BeiGene‘s investigational antibody tislelizumab was well-tolerated and induced at least stable disease in 53 percent of urothelial carcinoma patients treated in a Phase 1a/b clinical trial.
The data was presented recently in a poster, “Preliminary results from patients with urothelial carcinoma (UC) in a phase 1A/1B study of bgb-A317, an anti-PD-1 monoclonal antibody,” at the 2018 Genitourinary Cancers Symposium, Feb. 8-10, San Francisco.
Tumors use several strategies to evade an immune response. One of them is increasing the expression of a protein, called programmed death-ligand 1 (PD-L1), that binds a receptor in immune cells — the so-called programmed cell death-1 (PD-1) — acting as an “off switch” for the immune response.
Inhibitors of PD-1 are a strategy widely used in cancer therapeutics to reactivate the immune system to attack tumors.

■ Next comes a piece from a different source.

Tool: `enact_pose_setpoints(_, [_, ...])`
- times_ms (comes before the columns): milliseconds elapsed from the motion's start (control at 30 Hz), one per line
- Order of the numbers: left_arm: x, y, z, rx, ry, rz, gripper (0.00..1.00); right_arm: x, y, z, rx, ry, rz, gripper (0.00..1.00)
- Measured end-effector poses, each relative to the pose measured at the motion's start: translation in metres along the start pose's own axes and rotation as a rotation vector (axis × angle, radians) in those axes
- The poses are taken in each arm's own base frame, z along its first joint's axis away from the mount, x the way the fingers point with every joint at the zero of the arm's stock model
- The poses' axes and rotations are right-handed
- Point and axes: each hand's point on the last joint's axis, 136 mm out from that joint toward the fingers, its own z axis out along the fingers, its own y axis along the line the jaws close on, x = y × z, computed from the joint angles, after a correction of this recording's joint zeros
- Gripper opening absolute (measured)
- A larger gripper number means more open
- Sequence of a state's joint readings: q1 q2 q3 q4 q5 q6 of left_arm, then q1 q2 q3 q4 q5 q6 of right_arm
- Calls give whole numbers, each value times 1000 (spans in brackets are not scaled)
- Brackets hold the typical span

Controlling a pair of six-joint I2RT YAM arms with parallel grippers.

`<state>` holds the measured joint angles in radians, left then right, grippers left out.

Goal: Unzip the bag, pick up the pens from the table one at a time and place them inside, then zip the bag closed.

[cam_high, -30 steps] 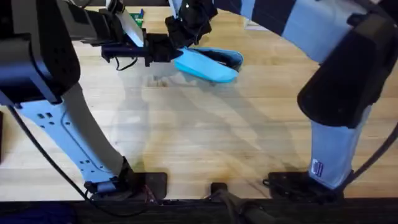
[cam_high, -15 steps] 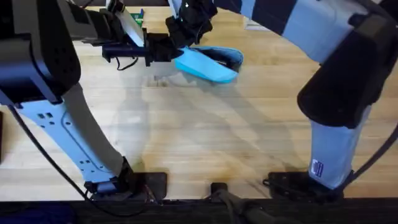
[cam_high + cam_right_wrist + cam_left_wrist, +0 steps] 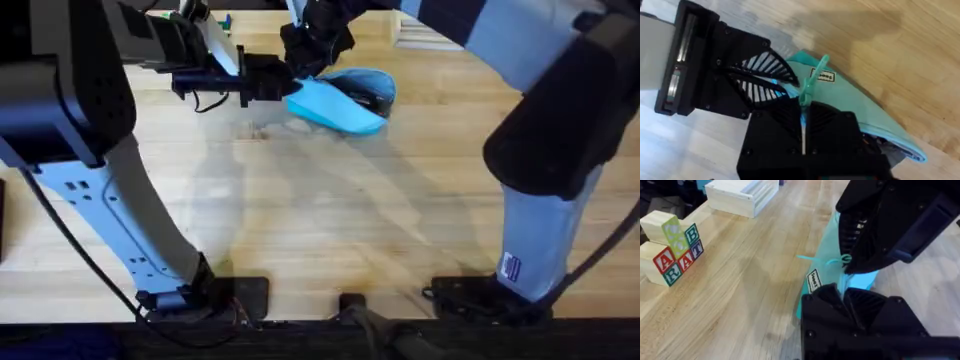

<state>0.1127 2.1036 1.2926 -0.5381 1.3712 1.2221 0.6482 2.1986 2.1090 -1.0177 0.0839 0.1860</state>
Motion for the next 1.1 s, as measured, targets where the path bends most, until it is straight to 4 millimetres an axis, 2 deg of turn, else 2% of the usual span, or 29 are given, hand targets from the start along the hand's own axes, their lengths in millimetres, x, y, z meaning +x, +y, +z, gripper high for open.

Tislelizumab (also known as BGB-A317) is a monoclonal antibody targeting PD-1 and its effectiveness is being tested in a Phase 1 clinical trial (NCT02407990) in 451 patients with several types of advanced cancers.
One of the trial groups included 16 patients with urothelial carcinoma. The majority (12 patients) had been treated previously with anti-cancer therapies and four experienced disease progression after receiving chemotherapy as a main or secondary treatment.
Early results from 15 patients who received tislelizumab for a median of 4.3 months (range of 0.7 to 18.3 months) showed that 27 percent responded to the therapy. One patient achieved a complete response, meaning there were no signs of cancer, and three patients saw a reduction in the tumor size (partial response).
Additionally, four patients had their disease stabilized by the treatment, meaning 53 percent of patients had some sort of benefit from tislelizumab. Six patients remain on treatment.
Patients with high PD-L1 expression in their tumors had better responses to the treatment, researchers found. Indeed, all six patients with high PD-L1 benefited from tislelizumab — one complete response, two partial responses, and one stable disease — while only one partial response was observed among the three patients who were either low-expressing or negative.
The adverse effects were mild (grade 1 or 2) and included fatigue, rash, infusion related reactions, nausea, pain in extremity, and proteinuria (high protein levels in the urine).
“Tislelizumab administration resulted in objective responses, including a complete response, and a disease-control rate of 53 percent. Tislelizumab was generally well-tolerated in patients with urothelial carcinoma,” study lead author Shahneen Sandhu, MD, said in a press release. Sandhu is a medical oncologist at the Peter MacCallum Cancer Center in Melbourne, Australia.
“We are highly encouraged by these results and that further study of tislelizumab may lead to a new treatment for patients with urothelial cancer,” Sandhu added.
“This is the first presentation of tislelizumab data in the population with urothelial cancer, an area of unmet need,” said Amy Peterson, MD, chief medical officer, Immuno-Oncology, at BeiGene. “We are pleased by these preliminary results, which we believe provide an important foundation for our clinical understanding of tislelizumab’s efficacy and safety in specific patient populations both as a single agent and in combination.”